帰ってきた桃尻娘


シリーズ第3作。
脇を固めるキャラクターによる「仁義なき−」を、それはそれで上手いなあ、なるほどねえ、と思ったものの、「やっぱり榊原玲奈にこそ興味があるんだよね」という読者のフラストレーションがあって、この第3作は全編、榊原玲奈がメイン。
「よっ!待ってました!」という感じで、勢いよく読んだ。


小説には、作為の自由が十分にあるようで、登場人物の行動や心理や話法には、小説らしくするための「文法」のようなものが、自ずと書き手を陰で縛っている。
これは何も小説に限ることではなくて、文章を書けば、その背後には常にそれを「らしく」するための作用があって、陰に陽に書き手を縛っている。
創作に限らず、そのことには自覚的になって、積極的に振りほどかなければ、基本的には整った「型にはまって」いるだけの、どうでもいい文章に「堕ちる」。定型・定番の書類を作ることだけが「文を書くこと」である人にとっては、「落ち着く」とも言う。
「型」に嵌ってしまうことを、それはそれでよし、としたままに書いている、この私の文章群も、たぶん相当に「堕ちて」いる、と思う。


現実は小説より奇なり、なんていうと、珍現象やセレンディピティみたいなことばかりを言うように思いがちだけれど、そうではなくて、人の考えたり、したり、感じたりする事は、瞬間瞬間に切り取ってみると実は結構「支離滅裂」といえるようなある種の迷走をしていて、ちょっとまとまったスパン(それは数分の時もあるし、数日の時もあるし、長ければ数年のことだってある)で帳尻や整合性を、半ば無意識の内に一生懸命取って、なんとなく一貫した「考え」や「行動」や「心理」にして、澄ましている。
この帳尻や整合性を取る作業について書くのが文章じゃないか、という向きもあろうが、そこに「様式」というのが暗黙の内に厳然と立ちはだかっていて、「葛藤」と呼べる形式にまとめられるものだけしか掬い上げられない、あるいはその形式に当てはまるように「修正」されてしか表現されないようになっている。
この「様式」に全面的に沿っていくと「つまらなく」なり、うまく抗えば「あっ」と思わせるものになる。

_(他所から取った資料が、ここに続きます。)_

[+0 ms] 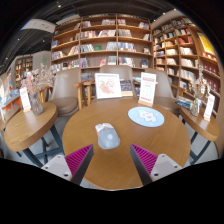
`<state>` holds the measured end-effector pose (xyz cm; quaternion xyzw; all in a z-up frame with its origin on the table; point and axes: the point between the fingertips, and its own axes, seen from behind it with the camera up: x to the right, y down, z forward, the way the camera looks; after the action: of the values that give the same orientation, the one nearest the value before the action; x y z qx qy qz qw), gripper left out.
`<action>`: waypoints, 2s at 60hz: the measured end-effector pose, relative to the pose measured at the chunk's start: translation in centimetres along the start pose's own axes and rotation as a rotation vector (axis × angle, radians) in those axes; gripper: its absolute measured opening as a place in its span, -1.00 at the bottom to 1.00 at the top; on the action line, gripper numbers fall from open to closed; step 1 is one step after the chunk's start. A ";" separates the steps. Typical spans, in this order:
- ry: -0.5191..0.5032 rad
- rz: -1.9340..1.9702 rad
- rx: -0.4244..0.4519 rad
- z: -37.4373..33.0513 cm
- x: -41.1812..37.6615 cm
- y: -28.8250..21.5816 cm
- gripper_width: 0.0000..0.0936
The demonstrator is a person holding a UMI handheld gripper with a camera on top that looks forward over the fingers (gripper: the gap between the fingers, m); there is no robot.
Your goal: Arrange mouse
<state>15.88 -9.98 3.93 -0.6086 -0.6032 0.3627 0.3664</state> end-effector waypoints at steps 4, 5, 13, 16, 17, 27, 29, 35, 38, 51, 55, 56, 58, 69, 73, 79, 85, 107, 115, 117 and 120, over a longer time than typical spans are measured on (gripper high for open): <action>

しかし様式に対する「チャレンジ」をどんどん進めていくと、だんだん「様」にならなくなってゆく。


(うねりやためのない武術的な身体運用が、うねりやためのある動きより、段違いに速度も威力もあるのに、映像に忠実に起こすと、勢いよくも強そうにもちっとも描けず、絵として様にならないないのと強い類似を感じる。)


あとづけの整理されたフィルターなしに自分を振り返ったことがあって、支離滅裂と紙一重な瞬間瞬間の現実に思い当たる節があると、この作品はものすごくリアルである。
なんだかあまり「経験」がなくて、でも嫌なことははっきりしていて、結果的に口ばっかりで臆病なだけなんじゃないか、ということにしかなっていないけれど、それは勇気とかそういう問題じゃない!という苛立ち。
後で気づく自分の中の片思い、とか、ある瞬間に冷めたり燃えたり、とか、感情と考えがお互いに裏切りあったり、とか、感情が考えから導き出されたり、とか、「踏み出してみた」ときの傍目には理解してもらえない(しかし実は必然の)滑稽なあれこれ…。


潜在意識に押し込めてあって、整理された別の形で「記憶」として納めてあったけど、実はこんなだったじゃないか、と掘り起こす力を帯びていて、いろいろなことをまざまざと「思い出さされる」。
ああ、情けなさや怒りがくるくる入れ替わって、「死んだ」ようにぐだぐだするしかない落ち込みや気だるさに、しょっちゅう捉えられていたな。
あれは今の疲れや悩みとは違うものだった、危うくその違いを忘れてしまうところだった…、と描写を追いながら思った。